EL PAÍS DE LA URGENCIA
En Ecuador muchas decisiones parecen tomarse mirando únicamente el presente inmediato. La urgencia del día desplaza la planificación y pensar en el futuro termina convirtiéndose en un lujo. El resultado es un país que vive apagando incendios.
Apagar incendios
tiene un costo que rara vez se contabiliza. La infraestructura se deteriora
hasta que aparece la emergencia. Los riesgos naturales se enfrentan después del
desastre. La prevención suele parecer costosa, hasta que el costo de no haber
prevenido resulta mucho mayor. No es solamente un problema de recursos: es
también un problema de horizonte temporal.
La industria
aseguradora conoce bien esa lógica. Nadie compra un seguro después del
siniestro. Todo el sistema funciona sobre una premisa que Ecuador aún no ha
interiorizado del todo: anticipar el riesgo es más inteligente y más económico
que reaccionar ante él.
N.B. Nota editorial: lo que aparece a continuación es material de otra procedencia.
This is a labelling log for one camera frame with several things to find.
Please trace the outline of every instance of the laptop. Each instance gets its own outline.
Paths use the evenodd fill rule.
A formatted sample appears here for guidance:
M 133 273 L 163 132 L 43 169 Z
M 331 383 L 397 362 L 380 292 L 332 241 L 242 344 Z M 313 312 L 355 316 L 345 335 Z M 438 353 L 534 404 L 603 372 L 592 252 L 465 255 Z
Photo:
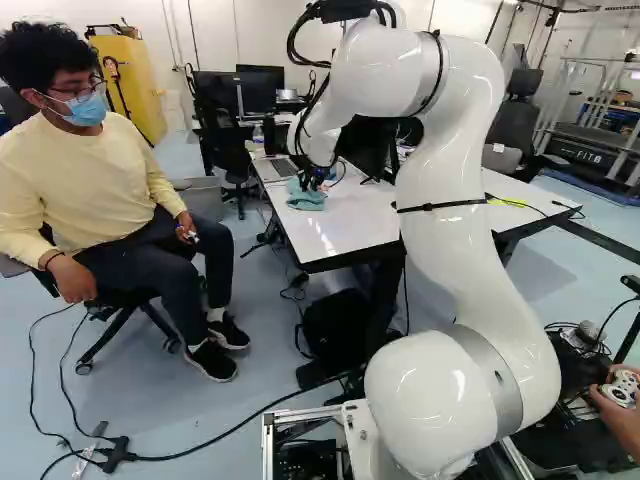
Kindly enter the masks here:
M 295 176 L 299 170 L 288 155 L 261 156 L 253 160 L 253 166 L 263 183 L 288 180 Z

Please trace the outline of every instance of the office chair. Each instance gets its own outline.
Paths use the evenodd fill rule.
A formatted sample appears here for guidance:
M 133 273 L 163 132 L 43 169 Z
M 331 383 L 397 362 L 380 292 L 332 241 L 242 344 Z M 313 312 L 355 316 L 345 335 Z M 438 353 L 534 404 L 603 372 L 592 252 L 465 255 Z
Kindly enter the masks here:
M 491 124 L 482 163 L 485 167 L 530 182 L 540 171 L 544 159 L 533 149 L 533 133 L 540 109 L 531 103 L 538 90 L 542 70 L 516 68 L 507 85 L 508 98 L 502 102 Z M 505 146 L 495 152 L 493 144 Z
M 12 127 L 22 123 L 37 112 L 36 109 L 31 108 L 28 102 L 9 87 L 0 87 L 0 105 L 9 116 Z M 40 229 L 40 234 L 54 245 L 53 231 L 49 225 L 44 224 Z M 187 258 L 191 260 L 193 255 L 189 254 Z M 27 265 L 11 259 L 7 255 L 0 254 L 0 275 L 3 277 L 15 277 L 29 271 L 35 275 L 52 297 L 60 297 L 55 279 L 50 272 L 29 268 Z M 90 315 L 89 319 L 99 319 L 106 322 L 113 314 L 116 314 L 116 316 L 98 341 L 78 359 L 75 367 L 76 373 L 78 375 L 88 375 L 91 372 L 95 355 L 109 343 L 138 308 L 146 313 L 151 321 L 166 335 L 167 339 L 163 348 L 170 353 L 177 353 L 180 350 L 178 335 L 149 303 L 150 300 L 158 296 L 159 293 L 150 288 L 139 288 L 130 292 L 99 288 L 98 298 L 91 302 L 85 302 Z
M 238 218 L 245 219 L 245 199 L 254 187 L 247 186 L 250 178 L 251 155 L 244 142 L 250 139 L 250 132 L 241 128 L 236 119 L 237 105 L 234 99 L 224 95 L 212 95 L 212 87 L 206 88 L 199 82 L 199 74 L 192 71 L 188 78 L 193 95 L 196 117 L 200 122 L 200 151 L 205 173 L 211 175 L 213 167 L 225 170 L 225 181 L 235 188 L 223 188 L 222 199 L 237 200 Z

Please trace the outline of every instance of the blue surgical mask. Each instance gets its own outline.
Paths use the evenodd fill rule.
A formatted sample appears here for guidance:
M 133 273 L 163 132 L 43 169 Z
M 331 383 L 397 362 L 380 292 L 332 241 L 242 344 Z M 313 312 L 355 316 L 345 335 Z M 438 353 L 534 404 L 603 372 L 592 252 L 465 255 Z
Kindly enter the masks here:
M 71 115 L 61 115 L 55 110 L 50 110 L 60 115 L 67 122 L 73 125 L 77 125 L 78 127 L 93 127 L 95 125 L 100 125 L 100 123 L 102 123 L 104 118 L 107 116 L 107 106 L 104 103 L 102 95 L 99 92 L 93 92 L 89 98 L 83 100 L 82 102 L 78 101 L 77 98 L 72 98 L 71 100 L 67 100 L 65 102 L 63 102 L 62 100 L 58 100 L 57 98 L 55 98 L 54 100 L 64 103 L 67 107 L 69 107 L 69 110 L 71 110 Z

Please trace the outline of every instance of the chair wheel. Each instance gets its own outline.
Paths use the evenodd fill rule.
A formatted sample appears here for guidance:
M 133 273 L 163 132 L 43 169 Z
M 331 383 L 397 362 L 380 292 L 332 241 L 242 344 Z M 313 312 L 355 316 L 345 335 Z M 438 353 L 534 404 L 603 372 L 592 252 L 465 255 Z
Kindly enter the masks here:
M 77 375 L 89 375 L 93 370 L 93 360 L 89 360 L 86 363 L 78 362 L 76 363 L 76 374 Z
M 180 351 L 181 343 L 177 338 L 167 338 L 162 344 L 162 349 L 165 352 L 169 352 L 172 355 L 175 355 Z

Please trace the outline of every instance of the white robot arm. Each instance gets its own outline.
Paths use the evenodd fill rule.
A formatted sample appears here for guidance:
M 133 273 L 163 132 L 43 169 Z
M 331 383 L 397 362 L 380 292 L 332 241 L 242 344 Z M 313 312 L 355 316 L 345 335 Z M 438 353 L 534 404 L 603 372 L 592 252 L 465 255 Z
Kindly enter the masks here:
M 553 347 L 496 253 L 483 205 L 482 147 L 503 95 L 485 45 L 364 18 L 342 39 L 297 142 L 327 166 L 354 114 L 424 125 L 396 180 L 401 234 L 420 271 L 453 295 L 457 321 L 383 347 L 365 375 L 386 448 L 418 478 L 457 475 L 475 451 L 547 415 L 560 393 Z
Esa idea no aplica únicamente a los seguros. Aplica
también a la manera en que una sociedad entera toma sus decisiones, tanto en el
plano individual como en el colectivo.
Incorporar esa
visión de largo plazo exige cambios en tres niveles. A nivel ciudadano,
desarrollar hábitos reales de planificación: ahorrar, protegerse frente a
riesgos y prepararse mejor para los imprevistos que hoy se enfrentan sin
ninguna red de respaldo. A nivel empresarial, entender que invertir en
prevención no es un gasto sino una decisión estratégica que reduce pérdidas
futuras y fortalece la competitividad. A nivel institucional, construir
políticas públicas capaces de superar la coyuntura y los períodos de gobierno:
en infraestructura, en gestión de riesgos naturales y en seguridad jurídica. La
continuidad genera confianza, y la confianza es la condición mínima para que
personas y empresas puedan planificar e invertir con horizonte de largo plazo.
Ninguna de estas
transformaciones ocurre espontáneamente ni de manera rápida. Pero todas apuntan
al mismo cambio estructural: pasar de reaccionar a anticipar. Ese es el hábito
que Ecuador necesita construir con urgencia, aunque suene paradójico.